[Required action]: Write out the lines below exactly, beginning at the one with "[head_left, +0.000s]" and stopping after the one with "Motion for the"; the pictures are not copied.
*** Block opens ***
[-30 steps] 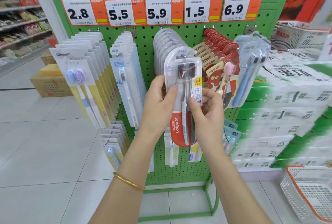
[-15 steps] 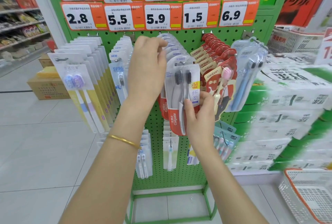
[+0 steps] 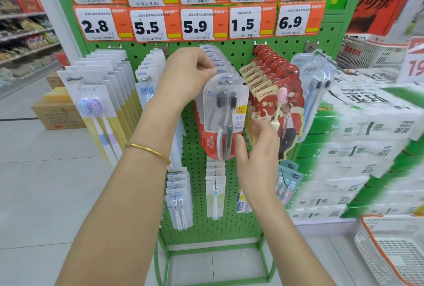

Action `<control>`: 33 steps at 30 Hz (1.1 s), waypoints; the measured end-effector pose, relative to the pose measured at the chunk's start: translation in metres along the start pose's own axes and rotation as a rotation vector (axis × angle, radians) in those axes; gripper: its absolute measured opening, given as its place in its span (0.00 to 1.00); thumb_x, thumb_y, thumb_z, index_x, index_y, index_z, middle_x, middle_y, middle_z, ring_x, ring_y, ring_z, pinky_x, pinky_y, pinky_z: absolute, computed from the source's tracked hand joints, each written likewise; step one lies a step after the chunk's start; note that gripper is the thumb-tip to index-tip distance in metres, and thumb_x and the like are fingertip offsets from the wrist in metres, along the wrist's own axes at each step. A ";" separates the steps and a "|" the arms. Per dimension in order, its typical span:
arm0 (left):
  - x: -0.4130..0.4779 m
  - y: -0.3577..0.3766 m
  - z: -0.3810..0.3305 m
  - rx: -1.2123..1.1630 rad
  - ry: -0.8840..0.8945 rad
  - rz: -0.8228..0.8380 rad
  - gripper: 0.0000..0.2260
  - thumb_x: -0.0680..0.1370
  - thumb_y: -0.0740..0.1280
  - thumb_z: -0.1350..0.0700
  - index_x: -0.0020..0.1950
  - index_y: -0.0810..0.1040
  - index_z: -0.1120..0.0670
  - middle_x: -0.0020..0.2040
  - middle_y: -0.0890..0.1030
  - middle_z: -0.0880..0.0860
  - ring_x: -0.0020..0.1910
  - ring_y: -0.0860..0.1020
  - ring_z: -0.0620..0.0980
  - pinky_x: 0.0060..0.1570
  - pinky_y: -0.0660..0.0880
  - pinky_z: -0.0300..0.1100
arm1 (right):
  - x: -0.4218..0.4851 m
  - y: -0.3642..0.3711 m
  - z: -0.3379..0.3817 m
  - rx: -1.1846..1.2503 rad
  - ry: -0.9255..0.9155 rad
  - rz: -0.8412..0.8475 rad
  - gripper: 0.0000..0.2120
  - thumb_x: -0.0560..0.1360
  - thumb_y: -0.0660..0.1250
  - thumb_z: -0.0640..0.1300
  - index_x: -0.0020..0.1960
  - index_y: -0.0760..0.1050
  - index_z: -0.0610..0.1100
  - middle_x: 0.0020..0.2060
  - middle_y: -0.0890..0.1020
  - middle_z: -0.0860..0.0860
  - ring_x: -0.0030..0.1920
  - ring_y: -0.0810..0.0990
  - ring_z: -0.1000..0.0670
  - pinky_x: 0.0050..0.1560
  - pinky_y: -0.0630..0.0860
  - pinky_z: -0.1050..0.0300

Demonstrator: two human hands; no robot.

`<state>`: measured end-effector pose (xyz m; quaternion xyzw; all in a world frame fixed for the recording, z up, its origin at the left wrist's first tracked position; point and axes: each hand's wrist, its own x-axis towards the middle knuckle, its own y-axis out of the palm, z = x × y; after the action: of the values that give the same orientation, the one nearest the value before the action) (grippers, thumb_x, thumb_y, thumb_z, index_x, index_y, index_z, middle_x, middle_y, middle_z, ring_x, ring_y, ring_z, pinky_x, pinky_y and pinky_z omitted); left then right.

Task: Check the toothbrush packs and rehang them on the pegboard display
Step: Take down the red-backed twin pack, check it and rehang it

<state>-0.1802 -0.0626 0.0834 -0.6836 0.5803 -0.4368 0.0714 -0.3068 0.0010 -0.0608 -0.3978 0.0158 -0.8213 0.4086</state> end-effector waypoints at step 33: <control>-0.112 -0.005 0.007 0.285 -0.161 -0.235 0.06 0.80 0.62 0.55 0.48 0.75 0.56 0.50 0.76 0.56 0.45 0.75 0.56 0.43 0.71 0.49 | -0.042 -0.014 -0.009 0.036 0.019 0.171 0.19 0.77 0.64 0.41 0.65 0.66 0.37 0.57 0.72 0.45 0.59 0.70 0.47 0.60 0.67 0.56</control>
<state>-0.1658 0.0320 0.0250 -0.7624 0.4213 -0.4637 0.1620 -0.3068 0.0364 -0.0893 -0.3796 0.0386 -0.7875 0.4840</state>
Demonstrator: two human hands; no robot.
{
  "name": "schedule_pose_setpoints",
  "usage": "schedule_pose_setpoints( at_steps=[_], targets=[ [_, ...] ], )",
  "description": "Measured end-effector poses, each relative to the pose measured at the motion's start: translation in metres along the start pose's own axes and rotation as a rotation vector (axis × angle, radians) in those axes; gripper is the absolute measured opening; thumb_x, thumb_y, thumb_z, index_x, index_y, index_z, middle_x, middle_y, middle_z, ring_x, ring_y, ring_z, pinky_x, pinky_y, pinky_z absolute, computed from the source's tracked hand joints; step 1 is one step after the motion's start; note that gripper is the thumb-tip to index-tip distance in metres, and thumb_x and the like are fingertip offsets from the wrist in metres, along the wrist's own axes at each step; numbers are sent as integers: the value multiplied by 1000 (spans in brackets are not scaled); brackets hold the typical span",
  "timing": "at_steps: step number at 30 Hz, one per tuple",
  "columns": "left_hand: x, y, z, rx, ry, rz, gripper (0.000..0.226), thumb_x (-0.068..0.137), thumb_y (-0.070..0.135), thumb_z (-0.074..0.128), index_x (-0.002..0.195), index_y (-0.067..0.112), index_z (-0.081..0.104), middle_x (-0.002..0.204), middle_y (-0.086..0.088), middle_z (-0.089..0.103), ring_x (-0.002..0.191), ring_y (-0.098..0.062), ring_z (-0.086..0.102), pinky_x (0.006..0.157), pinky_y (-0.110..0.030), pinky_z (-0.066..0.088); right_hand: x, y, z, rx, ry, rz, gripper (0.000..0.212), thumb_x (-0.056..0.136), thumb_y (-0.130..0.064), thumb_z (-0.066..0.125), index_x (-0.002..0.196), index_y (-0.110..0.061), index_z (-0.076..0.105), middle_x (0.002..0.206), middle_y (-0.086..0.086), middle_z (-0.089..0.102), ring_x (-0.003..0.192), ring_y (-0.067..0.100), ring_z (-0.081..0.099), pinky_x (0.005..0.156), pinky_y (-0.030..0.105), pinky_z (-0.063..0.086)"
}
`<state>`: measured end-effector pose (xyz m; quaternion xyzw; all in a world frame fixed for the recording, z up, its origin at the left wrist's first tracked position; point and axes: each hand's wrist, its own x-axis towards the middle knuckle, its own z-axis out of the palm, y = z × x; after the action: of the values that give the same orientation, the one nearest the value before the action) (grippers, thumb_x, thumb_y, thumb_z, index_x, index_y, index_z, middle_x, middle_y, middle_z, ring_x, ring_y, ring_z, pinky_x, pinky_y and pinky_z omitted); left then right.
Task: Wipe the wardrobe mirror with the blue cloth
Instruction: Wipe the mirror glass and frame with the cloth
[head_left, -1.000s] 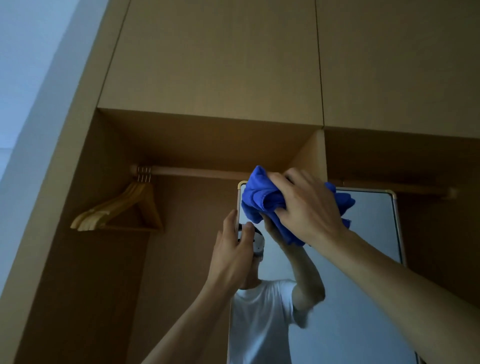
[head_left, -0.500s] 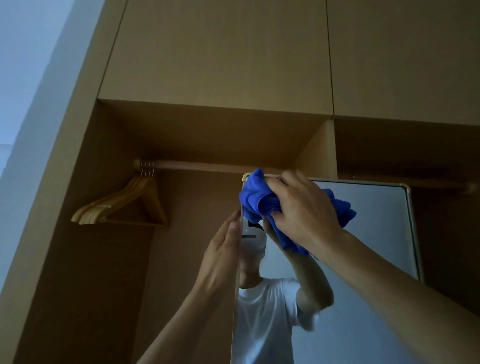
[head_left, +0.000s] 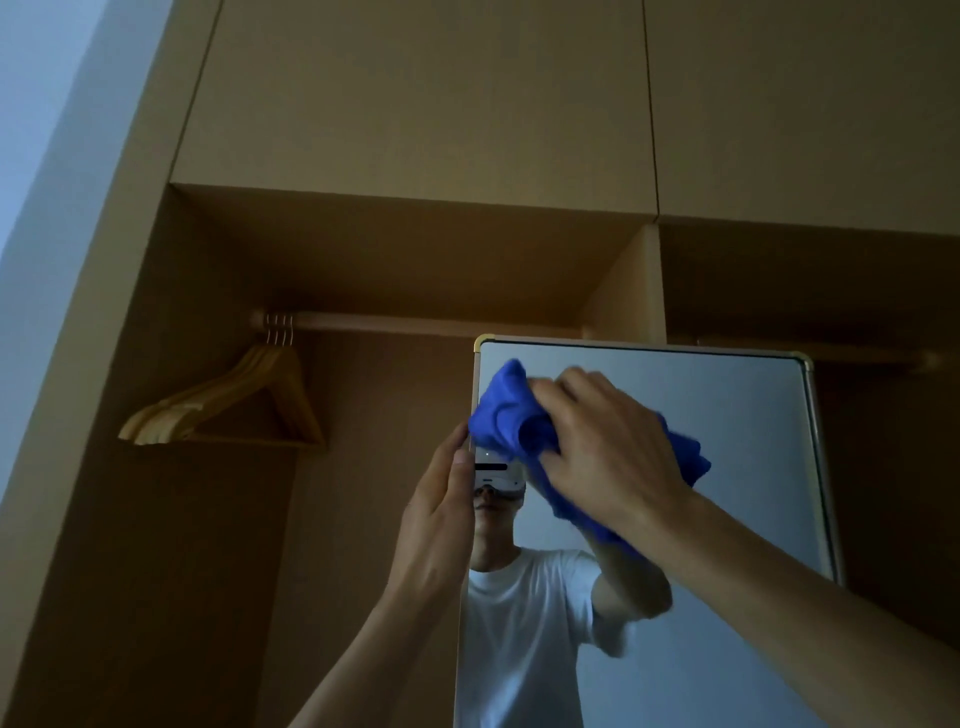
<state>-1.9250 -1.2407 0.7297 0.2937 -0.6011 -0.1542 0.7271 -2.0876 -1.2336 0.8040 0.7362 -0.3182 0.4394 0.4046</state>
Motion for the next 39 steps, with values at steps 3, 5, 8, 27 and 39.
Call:
schedule_pose_setpoints(
  at_steps=[3, 5, 8, 27, 39],
  targets=[
    [-3, 2, 0, 12, -5, -6, 36, 110, 39, 39, 142, 48, 51, 134, 27, 61, 128, 6, 54, 116, -34, 43, 33, 9, -12, -23, 81, 25, 36, 92, -27, 63, 125, -19, 52, 109, 2, 53, 98, 18, 53, 80, 30, 44],
    [-5, 3, -1, 23, 1, -8, 38, 110, 38, 39, 146, 46, 50, 137, 25, 60, 130, 5, 53, 116, -34, 42, 51, 12, -20, -81, 120, 39, 31, 91, -25, 63, 119, -19, 53, 103, 1, 51, 95, 20, 51, 73, 30, 38],
    [-6, 0, -2, 29, 5, -27, 40, 111, 33, 37, 148, 46, 48, 139, 16, 62, 130, -2, 56, 114, -34, 45, 53, 13, -20, -98, 113, 20, 28, 89, -23, 65, 113, -17, 54, 100, 2, 52, 93, 21, 51, 71, 32, 40],
    [-8, -11, 7, 32, 58, -92, 50, 89, 77, 40, 138, 66, 46, 137, 8, 63, 132, -22, 58, 112, -57, 45, -12, 6, -10, -57, -33, -87, 41, 82, -20, 72, 120, -16, 57, 101, 2, 58, 90, 21, 58, 68, 29, 40],
    [-3, -12, 21, 118, 126, -52, 67, 76, 69, 48, 141, 53, 44, 113, 26, 65, 122, -13, 60, 105, -48, 50, 22, 58, -34, -194, 76, -83, 31, 83, -17, 64, 113, -17, 56, 102, 4, 58, 96, 28, 54, 81, 42, 44]
  ],
)
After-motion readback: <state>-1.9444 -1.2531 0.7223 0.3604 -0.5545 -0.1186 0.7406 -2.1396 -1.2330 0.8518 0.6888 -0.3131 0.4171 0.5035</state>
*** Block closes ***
[Solution to this task]:
[head_left, +0.000s] 
<state>-1.9250 -1.2407 0.7297 0.2937 -0.6011 -0.1542 0.7271 -2.0876 -1.2336 0.8040 0.7362 -0.3182 0.4394 0.4046</state>
Motion for the next 39 steps, with values at steps 3, 5, 8, 27 and 39.

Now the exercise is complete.